A emigração chinesa para Portugal ainda não terá suscitado fenómenos de prostituição com a dimensão verificada em Belleville, que fica na convergência de quatro dos mais concorridos bairros parisienses. Por isso, muito provavelmente, «La Marcheuse» será mais uma daquelas centenas de películas produzidas anualmente em França, que nunca chegarão aos nossos ecrãs, nem mesmo com o beneplácito da respetiva Festa do Cinema. E, no entanto, tanto quanto se pode inferir do que vamos vendo pelo trailer e pelas entrevistas com o realizador, o projeto até tem motivos de interesse por evitar alguns dos principais clichês conhecidos, quando se aborda o tema.
Näel Marandin conhece bem do que fala porque, integrado numa das iniciativas da ONG «Médecins du Monde», costuma fazer voluntariado junto dessas centenas de raparigas vindas de todas as regiões da China e cuja exclusão começa logo por não falarem a língua francesa.
Dominando o mandarim, por ter vivido alguns anos no grande país do Oriente, Marandin pode conhecer o quotidiano das que agora dá a conhecer através do percurso pessoal de uma personagem ficcionada, mas catalisadora de muitos dos episódios, que fazem do quotidiano de cada uma dessas raparigas um autêntico calvário.
A protagonista do filme, Lin Aiyu veio do nordeste do seu país, acompanhada da filha, Cereja, de 14 anos, instalando-se ambas na casa de um ancião, que as aloja em troca dos serviços domésticos.
A relativa tranquilidade do dia-a-dia vê-se perturbada, quando o vizinho da casa em frente penetra, ensanguentado, no apartamento e sequestra-a. Doravante ela é obrigada a ceder à chantagem do raptor, que a obriga a prostituir-se para arranjar mais dinheiro e pagar as dívidas pelas quais se arrisca a morrer.
A relação de Lin Aiyu com Daniel não é propriamente a da prostituta explorada por um proxeneta convencional, porque trata-se de uma situação especificamente criminal.
No terreno Näel não encontrou um tráfico como o que estereotipadamente se associa ao universo em causa.

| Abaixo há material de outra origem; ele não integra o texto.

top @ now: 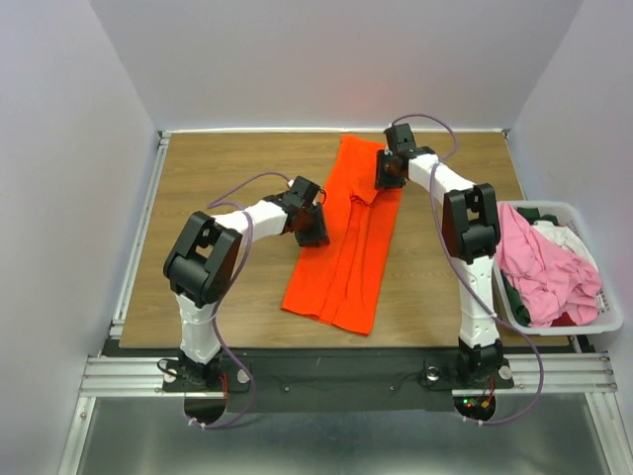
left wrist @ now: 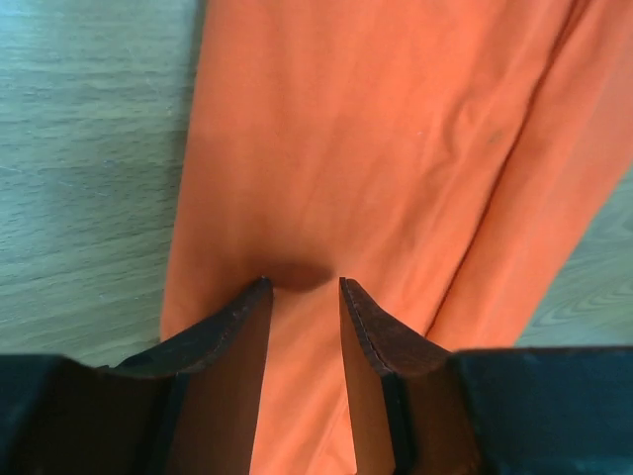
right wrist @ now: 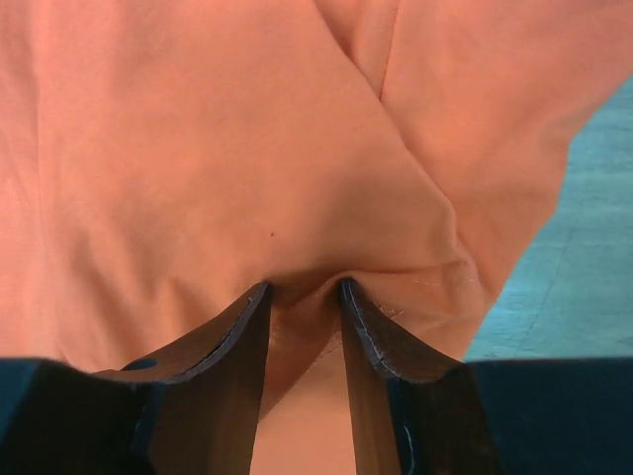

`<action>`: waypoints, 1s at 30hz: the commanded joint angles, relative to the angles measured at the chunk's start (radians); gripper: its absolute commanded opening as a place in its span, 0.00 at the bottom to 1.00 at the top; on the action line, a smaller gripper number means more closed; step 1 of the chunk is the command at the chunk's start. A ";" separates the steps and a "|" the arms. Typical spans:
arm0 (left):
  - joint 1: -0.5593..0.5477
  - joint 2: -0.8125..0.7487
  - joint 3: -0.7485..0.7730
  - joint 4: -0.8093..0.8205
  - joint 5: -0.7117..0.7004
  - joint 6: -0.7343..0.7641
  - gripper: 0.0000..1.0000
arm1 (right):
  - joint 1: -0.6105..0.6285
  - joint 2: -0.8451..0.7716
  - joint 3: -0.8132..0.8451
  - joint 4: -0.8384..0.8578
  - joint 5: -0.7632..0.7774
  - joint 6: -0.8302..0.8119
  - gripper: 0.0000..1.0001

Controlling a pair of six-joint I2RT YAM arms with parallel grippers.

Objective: Fold and stack the t-shirts
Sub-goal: Fold the tshirt

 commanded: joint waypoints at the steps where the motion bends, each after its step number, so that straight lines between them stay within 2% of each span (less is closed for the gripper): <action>1: -0.003 -0.057 -0.116 0.103 0.022 -0.149 0.45 | -0.006 0.084 0.076 0.012 -0.037 -0.034 0.42; 7: -0.014 -0.086 -0.230 0.224 0.069 -0.293 0.45 | -0.005 0.170 0.165 0.011 -0.087 -0.057 0.44; 11: -0.037 -0.086 -0.216 0.235 0.080 -0.336 0.45 | -0.005 0.235 0.254 0.007 -0.109 -0.080 0.45; 15: -0.037 -0.115 -0.176 0.206 0.054 -0.333 0.54 | -0.005 0.240 0.323 0.001 -0.112 -0.092 0.48; 17: -0.039 -0.156 -0.142 0.180 0.016 -0.303 0.60 | -0.005 0.175 0.323 0.000 -0.104 -0.100 0.51; 18: -0.039 -0.170 -0.130 0.149 0.002 -0.287 0.66 | -0.005 0.146 0.311 -0.002 -0.101 -0.104 0.52; 21: -0.042 -0.222 -0.069 0.051 -0.062 -0.203 0.72 | -0.005 -0.009 0.213 -0.003 -0.074 -0.110 0.58; 24: -0.057 -0.296 -0.038 -0.036 -0.113 -0.138 0.74 | -0.003 -0.212 0.052 -0.008 -0.074 -0.095 0.59; 25: -0.069 -0.331 -0.029 -0.055 -0.122 -0.125 0.74 | -0.003 -0.263 -0.049 -0.011 -0.075 -0.081 0.59; 26: -0.080 -0.345 -0.024 -0.076 -0.124 -0.109 0.74 | -0.003 -0.367 -0.098 -0.014 -0.081 -0.069 0.59; 28: -0.100 -0.385 -0.027 -0.128 -0.119 -0.079 0.73 | -0.003 -0.461 -0.212 -0.023 -0.095 -0.035 0.58; 29: -0.130 -0.394 -0.030 -0.144 -0.113 -0.068 0.71 | -0.003 -0.554 -0.315 -0.026 -0.104 -0.025 0.58; 30: -0.146 -0.402 -0.033 -0.162 -0.109 -0.060 0.69 | -0.003 -0.555 -0.316 -0.031 -0.115 -0.015 0.58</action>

A maior parte das prostitutas de Belleville são raparigas, que pretendiam encontrar emprego junto da comunidade dos compatriotas já instalados em Paris, mas não o conseguindo, decidiram-se pelo meretrício como alternativa de sobrevivência, tanto mais que trazem atrás de si os compromissos pessoais com o pagamento dos estudos de um filho ou da sobrevivência dos progenitores.
O realizador conhece casos de algumas, que terão regressado á China depois de garantirem poupanças aí prosseguem as suas vidas convencionais como se nada de comprometedor tivessem feito em Paris.
Resta ainda concluir que outro dos lugares comuns rejeitados no filme é o facto de haver uma homogeneidade na comunidade chinesa em França o que se revela inteiramente falso: as diferenças entre muitos desses emigrantes são quantas vezes, e por razões que têm a ver com a sua origem dentro da China, tão díspares como relativamente aos europeus.